Lorena Villaverde no quiere quedarse sin el pan y sin la torta
La diputada Lorena Villaverde decidió retirar su renuncia a la Cámara baja, en lo que parece ser un reconocimiento de que las dificultades para validar su título como senadora nacional resultan, por ahora, insalvables.
La legisladora rionegrina de La Libertad Avanza había presentado su renuncia con la intención de asumir la banca que le correspondía por la minoría de Río Negro en el Senado. Sin embargo, en las últimas horas revirtió su decisión, por lo que su dimisión no será tratada en la sesión de mañana.
El retroceso se explica por la imposibilidad del oficialismo de conseguir los votos necesarios para sostener su designación en la Cámara alta. La semana pasada, durante la sesión preparatoria, su título fue remitido nuevamente a la Comisión de Asuntos Constitucionales, lo que complicó aún más el panorama.
A lo largo del día, distintas fuentes del bloque libertario reconocían que permanecer en Diputados era una alternativa real. “Es una opción”, deslizó una figura de peso en el espacio. “Quizás es lo mejor hasta que se expida Asuntos Constitucionales”, indicó otra voz vinculada al PRO. Finalmente, Villaverde optó por conservar la banca que ocupa desde 2021.
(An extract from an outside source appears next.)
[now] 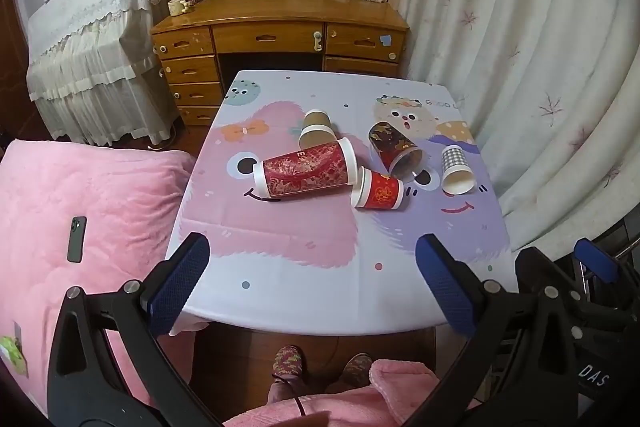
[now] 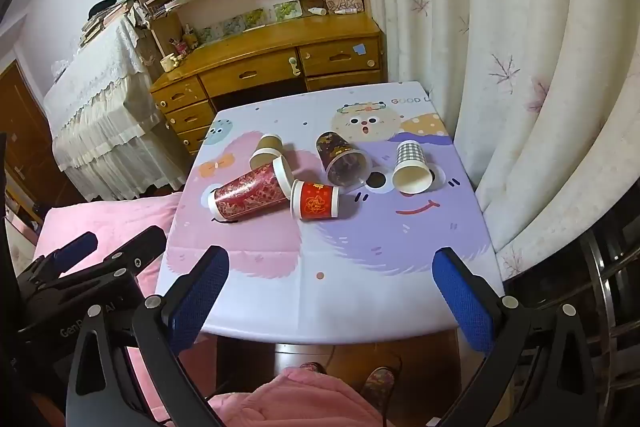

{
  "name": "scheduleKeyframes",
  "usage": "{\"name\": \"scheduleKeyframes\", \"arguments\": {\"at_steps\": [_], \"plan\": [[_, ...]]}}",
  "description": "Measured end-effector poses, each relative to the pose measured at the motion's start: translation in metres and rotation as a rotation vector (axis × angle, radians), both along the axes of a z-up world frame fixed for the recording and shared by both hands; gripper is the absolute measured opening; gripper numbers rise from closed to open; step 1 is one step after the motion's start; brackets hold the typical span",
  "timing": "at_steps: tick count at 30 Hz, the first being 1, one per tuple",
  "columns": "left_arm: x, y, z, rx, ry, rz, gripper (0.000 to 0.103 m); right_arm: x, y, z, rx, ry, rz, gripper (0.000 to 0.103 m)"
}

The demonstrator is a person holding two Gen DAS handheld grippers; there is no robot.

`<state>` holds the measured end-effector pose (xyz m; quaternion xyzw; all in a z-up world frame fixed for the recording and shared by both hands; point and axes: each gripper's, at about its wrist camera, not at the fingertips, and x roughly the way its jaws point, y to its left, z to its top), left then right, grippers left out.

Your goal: Flip cup upright

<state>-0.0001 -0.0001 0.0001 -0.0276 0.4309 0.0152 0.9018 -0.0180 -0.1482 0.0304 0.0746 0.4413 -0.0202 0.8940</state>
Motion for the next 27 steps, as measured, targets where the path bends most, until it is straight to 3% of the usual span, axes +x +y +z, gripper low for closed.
{"name": "scheduleKeyframes", "arguments": {"at_steps": [27], "plan": [[0.0004,-0.0002,0.0004,0.01,-0.002,0.002,0.102,0.0066,0.0002,-0.0038,-0.011,0.011,-0.008,0.103]]}}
Sin el respaldo necesario —particularmente de los senadores radicales— para bloquear un eventual rechazo, la diputada decidió no arriesgarse. En el oficialismo interpretan la jugada como un intento por evitar un escenario adverso que pudiera dejarla fuera del Congreso.
La rionegrina tiene dos años de mandato por delante en la Cámara baja, donde ya es una figura conocida y donde —sostienen en el entorno libertario— no enfrentaría la misma exposición pública sobre sus cuestionamientos judiciales. Por eso, lo más probable es que espere la resolución de la Comisión de Asuntos Constitucionales antes de cualquier nuevo movimiento.
No obstante, la secuencia —su ingreso al Senado, la expectativa por su asunción y la posterior marcha atrás— dejó a Villaverde en una posición política debilitada. Así lo expresó un senador radical: “¿Cómo la proponés para presidir una comisión? Es imposible acompañarla. Es un papelón. Y peor si después quieren hablar de Ficha Limpia”.
La diputada, además, enfrentará un clima tenso: si en la sesión preparatoria se habilitan expresiones políticas, se descuenta que será uno de los ejes de las críticas por parte de la oposición.
En Unión por la Patria no ocultaron su postura. Una legisladora del bloque enumeró los cuestionamientos que, asegura, ya forman parte del debate interno: “Tiene todos los números: causas por narcotráfico, vínculos con Fred Machado, problemas con terrenos, ficha limpia, la visa de EE.UU. y encima se queda por los fueros. Más casta, imposible”.
Este miércoles a las 11, Lorena Villaverde volverá al recinto de Diputados. Lo hará sin el acompañamiento familiar que se vio días atrás en el Senado, pero rodeada por sus pares de La Libertad Avanza, con quienes —al menos por ahora— compartirá los próximos dos años de actividad legislativa.